Exercise objective: Copy out every line in the entries below that includes "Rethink".

Data records:

· · ·

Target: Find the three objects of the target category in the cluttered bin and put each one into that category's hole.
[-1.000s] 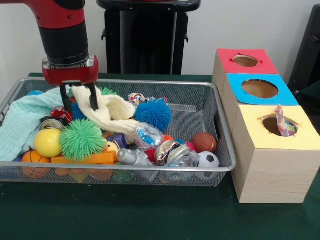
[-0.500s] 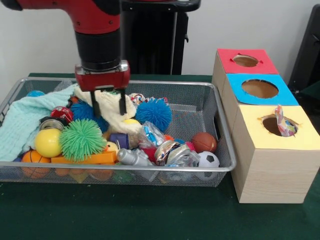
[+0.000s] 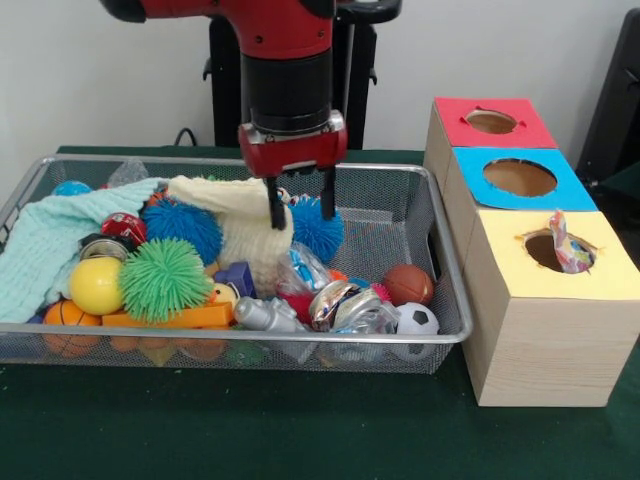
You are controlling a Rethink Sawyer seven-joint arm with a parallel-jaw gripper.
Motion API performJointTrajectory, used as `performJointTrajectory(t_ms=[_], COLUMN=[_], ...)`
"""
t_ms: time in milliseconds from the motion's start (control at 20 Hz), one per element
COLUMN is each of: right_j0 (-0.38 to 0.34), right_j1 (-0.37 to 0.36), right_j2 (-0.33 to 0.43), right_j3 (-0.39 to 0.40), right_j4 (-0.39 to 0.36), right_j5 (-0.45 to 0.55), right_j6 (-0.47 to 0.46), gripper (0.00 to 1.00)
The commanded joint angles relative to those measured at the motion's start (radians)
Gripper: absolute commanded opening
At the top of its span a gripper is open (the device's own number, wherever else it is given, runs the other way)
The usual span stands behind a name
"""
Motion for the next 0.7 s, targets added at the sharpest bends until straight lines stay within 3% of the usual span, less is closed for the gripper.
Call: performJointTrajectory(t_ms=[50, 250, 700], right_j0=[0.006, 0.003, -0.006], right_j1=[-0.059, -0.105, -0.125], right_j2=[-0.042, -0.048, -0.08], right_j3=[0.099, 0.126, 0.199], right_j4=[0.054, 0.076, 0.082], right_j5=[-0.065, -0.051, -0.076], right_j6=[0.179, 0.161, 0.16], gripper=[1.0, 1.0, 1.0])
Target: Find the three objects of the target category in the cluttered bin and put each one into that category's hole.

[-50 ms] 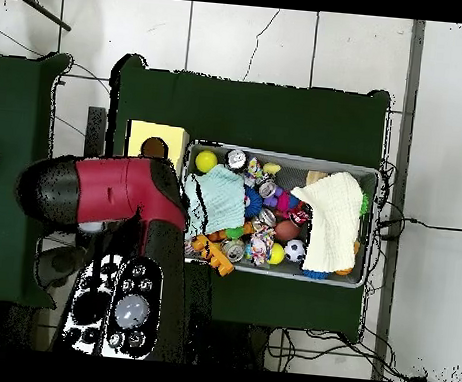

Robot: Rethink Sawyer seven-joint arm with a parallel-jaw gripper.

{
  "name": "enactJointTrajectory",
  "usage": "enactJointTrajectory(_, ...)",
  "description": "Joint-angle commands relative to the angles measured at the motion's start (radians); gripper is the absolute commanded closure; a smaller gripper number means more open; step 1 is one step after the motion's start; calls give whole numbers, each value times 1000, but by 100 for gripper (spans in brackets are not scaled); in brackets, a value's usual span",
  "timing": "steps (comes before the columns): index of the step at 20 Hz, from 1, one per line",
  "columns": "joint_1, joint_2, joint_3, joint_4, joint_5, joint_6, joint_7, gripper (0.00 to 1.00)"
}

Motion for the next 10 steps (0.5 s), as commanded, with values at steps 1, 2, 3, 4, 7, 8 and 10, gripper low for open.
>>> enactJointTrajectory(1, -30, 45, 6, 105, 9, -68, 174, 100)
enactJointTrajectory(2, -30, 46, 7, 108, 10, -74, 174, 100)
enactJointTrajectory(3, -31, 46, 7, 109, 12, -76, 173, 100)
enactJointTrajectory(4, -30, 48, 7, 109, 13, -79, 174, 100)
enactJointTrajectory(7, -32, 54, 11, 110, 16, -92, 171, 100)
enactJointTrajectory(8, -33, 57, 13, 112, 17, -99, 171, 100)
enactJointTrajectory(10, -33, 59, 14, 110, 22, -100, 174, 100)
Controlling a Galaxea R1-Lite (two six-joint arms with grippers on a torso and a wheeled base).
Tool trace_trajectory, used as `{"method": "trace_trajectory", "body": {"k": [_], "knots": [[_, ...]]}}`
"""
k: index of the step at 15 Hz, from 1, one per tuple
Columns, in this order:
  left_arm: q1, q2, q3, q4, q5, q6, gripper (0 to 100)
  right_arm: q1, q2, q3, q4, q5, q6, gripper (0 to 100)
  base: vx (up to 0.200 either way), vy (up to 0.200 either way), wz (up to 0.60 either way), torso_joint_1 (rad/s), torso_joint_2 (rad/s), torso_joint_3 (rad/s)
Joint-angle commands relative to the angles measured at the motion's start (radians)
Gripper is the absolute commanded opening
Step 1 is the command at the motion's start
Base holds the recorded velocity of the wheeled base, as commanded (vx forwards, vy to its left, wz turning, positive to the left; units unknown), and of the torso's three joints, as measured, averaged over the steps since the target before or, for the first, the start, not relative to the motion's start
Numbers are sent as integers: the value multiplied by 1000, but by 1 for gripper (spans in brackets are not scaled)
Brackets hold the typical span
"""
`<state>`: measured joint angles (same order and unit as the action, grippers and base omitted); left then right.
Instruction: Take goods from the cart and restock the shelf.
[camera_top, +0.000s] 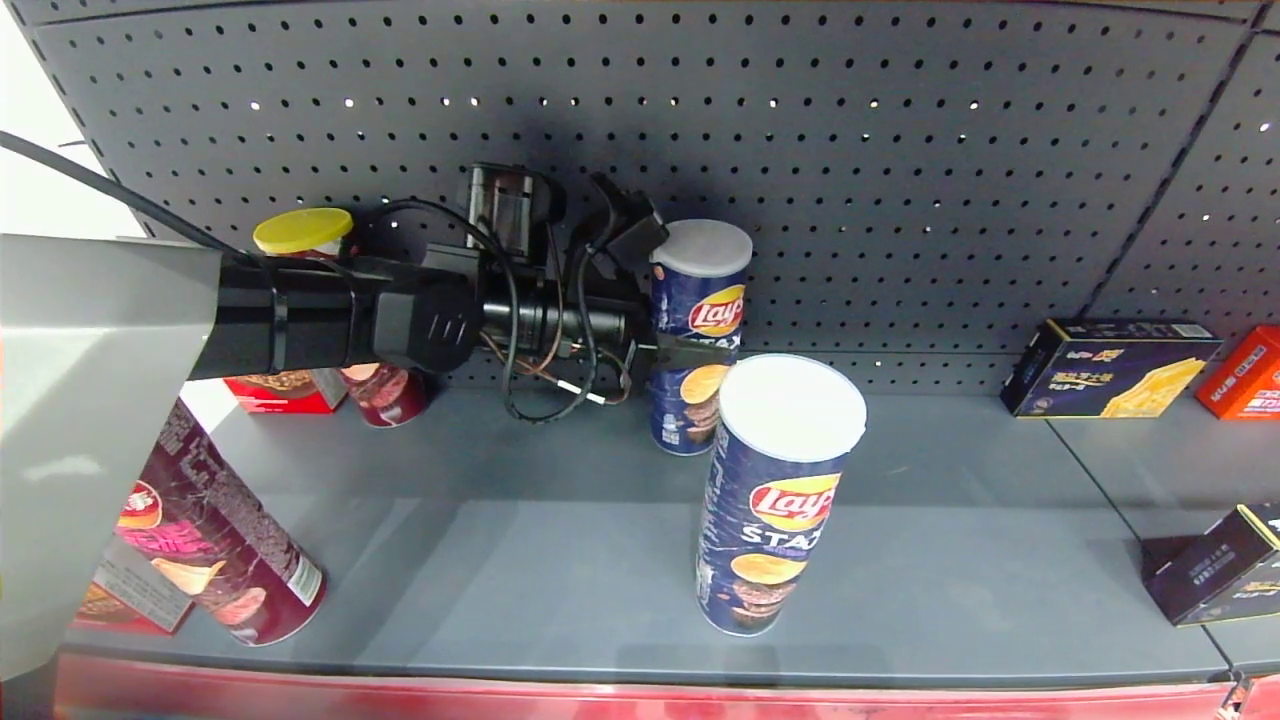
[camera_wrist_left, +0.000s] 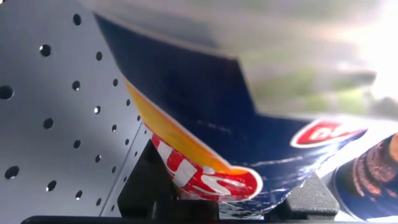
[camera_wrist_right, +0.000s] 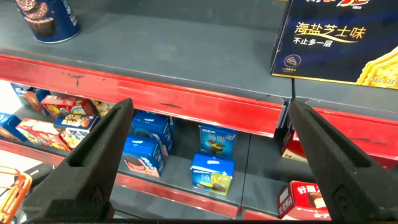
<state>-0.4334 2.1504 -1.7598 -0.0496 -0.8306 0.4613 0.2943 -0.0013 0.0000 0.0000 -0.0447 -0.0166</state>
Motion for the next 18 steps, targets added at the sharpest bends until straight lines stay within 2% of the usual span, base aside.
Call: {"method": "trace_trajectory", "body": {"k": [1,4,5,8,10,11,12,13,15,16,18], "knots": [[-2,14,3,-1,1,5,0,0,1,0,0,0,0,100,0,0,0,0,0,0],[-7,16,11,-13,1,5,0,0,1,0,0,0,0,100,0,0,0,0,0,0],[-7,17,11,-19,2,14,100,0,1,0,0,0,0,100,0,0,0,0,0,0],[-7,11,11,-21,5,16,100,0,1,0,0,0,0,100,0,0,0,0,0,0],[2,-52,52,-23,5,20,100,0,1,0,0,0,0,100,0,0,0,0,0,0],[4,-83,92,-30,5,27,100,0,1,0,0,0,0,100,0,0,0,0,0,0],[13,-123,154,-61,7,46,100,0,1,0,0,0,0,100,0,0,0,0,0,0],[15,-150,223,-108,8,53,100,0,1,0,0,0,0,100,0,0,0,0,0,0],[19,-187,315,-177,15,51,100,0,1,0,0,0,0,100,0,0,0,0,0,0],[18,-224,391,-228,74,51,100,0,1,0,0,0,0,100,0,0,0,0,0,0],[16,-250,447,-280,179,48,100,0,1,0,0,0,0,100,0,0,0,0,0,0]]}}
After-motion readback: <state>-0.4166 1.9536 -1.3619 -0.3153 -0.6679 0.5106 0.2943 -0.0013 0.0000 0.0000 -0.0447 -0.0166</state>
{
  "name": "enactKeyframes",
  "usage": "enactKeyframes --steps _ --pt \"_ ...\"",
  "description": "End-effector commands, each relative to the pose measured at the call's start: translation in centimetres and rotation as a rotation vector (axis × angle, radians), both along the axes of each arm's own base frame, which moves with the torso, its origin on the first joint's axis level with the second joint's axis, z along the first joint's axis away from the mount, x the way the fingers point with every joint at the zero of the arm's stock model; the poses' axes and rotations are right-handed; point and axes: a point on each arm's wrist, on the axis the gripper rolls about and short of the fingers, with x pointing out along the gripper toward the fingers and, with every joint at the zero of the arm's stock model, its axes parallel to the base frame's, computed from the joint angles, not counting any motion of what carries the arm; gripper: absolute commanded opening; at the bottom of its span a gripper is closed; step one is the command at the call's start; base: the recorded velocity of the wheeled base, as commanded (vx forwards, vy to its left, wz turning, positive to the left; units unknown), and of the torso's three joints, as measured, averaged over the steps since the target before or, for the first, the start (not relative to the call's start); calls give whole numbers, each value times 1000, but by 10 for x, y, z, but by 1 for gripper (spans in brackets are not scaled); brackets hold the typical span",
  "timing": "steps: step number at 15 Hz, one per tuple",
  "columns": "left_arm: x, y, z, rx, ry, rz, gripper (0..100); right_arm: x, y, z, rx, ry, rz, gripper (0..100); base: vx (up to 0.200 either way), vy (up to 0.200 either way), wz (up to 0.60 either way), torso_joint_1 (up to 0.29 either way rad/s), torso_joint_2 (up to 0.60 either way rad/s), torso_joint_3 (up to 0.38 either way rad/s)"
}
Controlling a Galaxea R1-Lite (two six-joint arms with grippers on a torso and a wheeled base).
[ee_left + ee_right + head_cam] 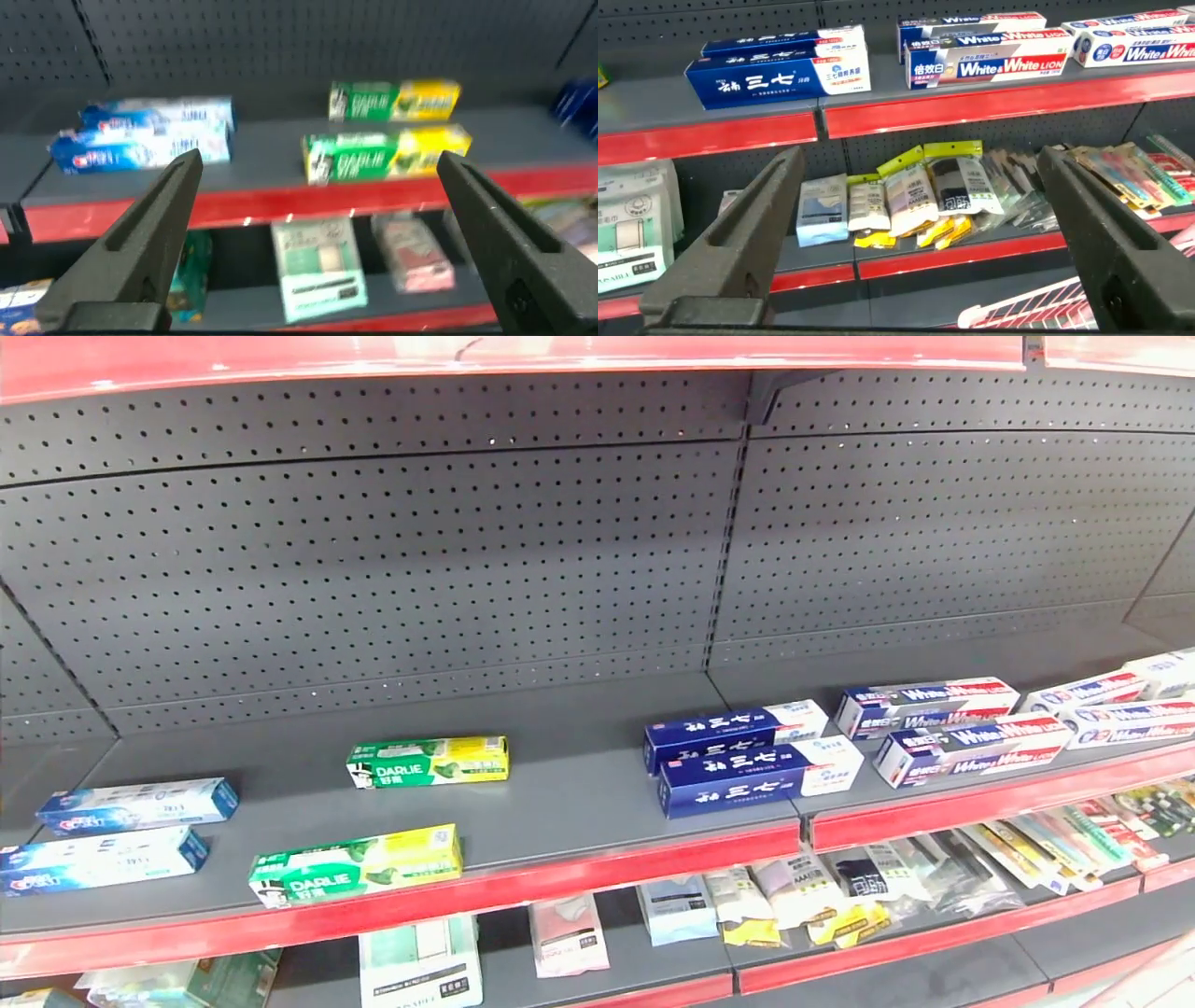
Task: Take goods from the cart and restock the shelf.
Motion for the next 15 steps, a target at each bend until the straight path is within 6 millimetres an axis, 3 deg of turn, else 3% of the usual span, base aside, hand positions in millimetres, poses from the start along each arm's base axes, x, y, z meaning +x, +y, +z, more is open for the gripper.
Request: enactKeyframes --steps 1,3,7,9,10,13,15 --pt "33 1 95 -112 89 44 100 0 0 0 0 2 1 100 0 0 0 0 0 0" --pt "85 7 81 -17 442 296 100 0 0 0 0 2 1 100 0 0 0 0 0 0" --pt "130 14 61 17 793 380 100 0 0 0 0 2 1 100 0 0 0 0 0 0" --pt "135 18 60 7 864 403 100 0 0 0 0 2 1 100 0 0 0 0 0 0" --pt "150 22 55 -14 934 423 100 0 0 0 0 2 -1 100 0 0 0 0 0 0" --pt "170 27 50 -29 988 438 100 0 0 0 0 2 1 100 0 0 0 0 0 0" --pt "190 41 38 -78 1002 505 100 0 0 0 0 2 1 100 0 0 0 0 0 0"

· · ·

Written answer:
You are controlling a Rethink Sawyer seven-joint arm with a parallel-jaw gripper.
Robot: Rethink Sawyer seven-joint arm with a parallel-jaw gripper.

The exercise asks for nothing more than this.